También decía Pessoa, en un rapto de inspiración profética  —escribía la sentencia por los años veinte—: “Con una falta tal de gente con la que coexistir, como hay hoy, ¿qué puede un hombre de sensibilidad hacer, sino inventar sus amigos, o cuando menos, sus compañeros de espíritu?».

¡Qué lucidez la del luso! Pero yo no tengo necesidad de eso, aunque entiendo la pretensión del poeta. Ni tengo que modelar a nadie. Los tengo ya diseñados en mi entorno. Ya se inventaron ellos a sí mismos. Gente real, concreta, sobre los que nada tengo que añadir, porque ellos poseen lo que yo busco en un amigo. Tengo un amigo jaenero al que no tengo que inventar porque existe en mi vida, desde que teníamos cuatro años, aunque haya habido épocas en las que estuviéramos más distanciados por diversas circunstancias. Es fuerte, llano, franco, leal, de una fidelidad acorazada, culto —cada vez más—, inteligente, sensible —aunque no quiera demostrarlo—; un verdadero sentimental envuelto en una coraza defensiva de Ricardo Corazón de León. Y, por si todo eso fuera poco, es un enamorado de la ciudad de la que yo también estoy enamorado, aunque algunas veces no me haya correspondido. Pero el amor de verdad , y hablo con palabras paulinas y mías propias, no busca nada a cambio, el amor es paciente, no es envidioso, no hace alarde, no procede con bajeza, no busca su propio interés, no se irrita, no tiene en cuenta el mal recibido, nada exige, todo lo disculpa, todo lo comprende, solo busca el bien de la persona amada, su felicidad íntegra, aunque esta no pase por la correspondencia de afectos. Eso es amor, verdadero amor. Lo otro es un contrato de intereses comunes que, hasta puede fallar. El auténtico no defrauda jamás.

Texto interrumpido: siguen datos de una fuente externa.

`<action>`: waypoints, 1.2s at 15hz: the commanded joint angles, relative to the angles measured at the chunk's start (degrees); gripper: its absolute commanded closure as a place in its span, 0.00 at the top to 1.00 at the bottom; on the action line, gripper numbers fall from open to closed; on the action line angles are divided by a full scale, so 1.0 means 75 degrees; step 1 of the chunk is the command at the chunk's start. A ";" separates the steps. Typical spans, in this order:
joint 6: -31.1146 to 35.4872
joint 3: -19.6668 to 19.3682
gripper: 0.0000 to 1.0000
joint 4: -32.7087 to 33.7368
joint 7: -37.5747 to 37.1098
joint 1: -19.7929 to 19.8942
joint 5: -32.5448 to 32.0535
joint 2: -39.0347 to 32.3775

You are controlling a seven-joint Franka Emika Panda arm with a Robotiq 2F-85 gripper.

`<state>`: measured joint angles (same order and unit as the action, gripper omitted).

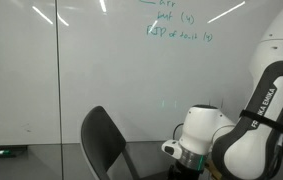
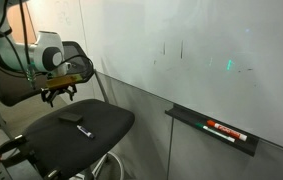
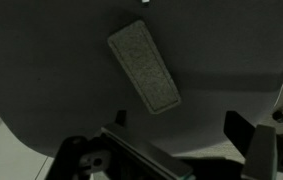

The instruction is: Use the eraser to wipe the markings on the whiteboard

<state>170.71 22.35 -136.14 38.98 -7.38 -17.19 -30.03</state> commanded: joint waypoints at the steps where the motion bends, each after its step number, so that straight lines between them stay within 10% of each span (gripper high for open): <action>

Esta semana vendrá mi amigo jaenero, al día siguiente de haber subido al Mulhacén  desde Capileira. Nos abrazaremos, como osos pardos, nos miraremos con alfileres de plata bailando en las pupilas, levantaremos la vista hacia las torres catedralicias y terminaremos en “el Chato”, junto a otros camaradas, tomando unas cañas y unos chatos de vino, y hablando con pasión de la vida local y sus gentes. Ese jueves Jaén  palpitará de nuevo, con amorosa violencia, en cada latido de nuestro corazón. Tengo ganas de verte de nuevo, Lorenzo, ¡amigo!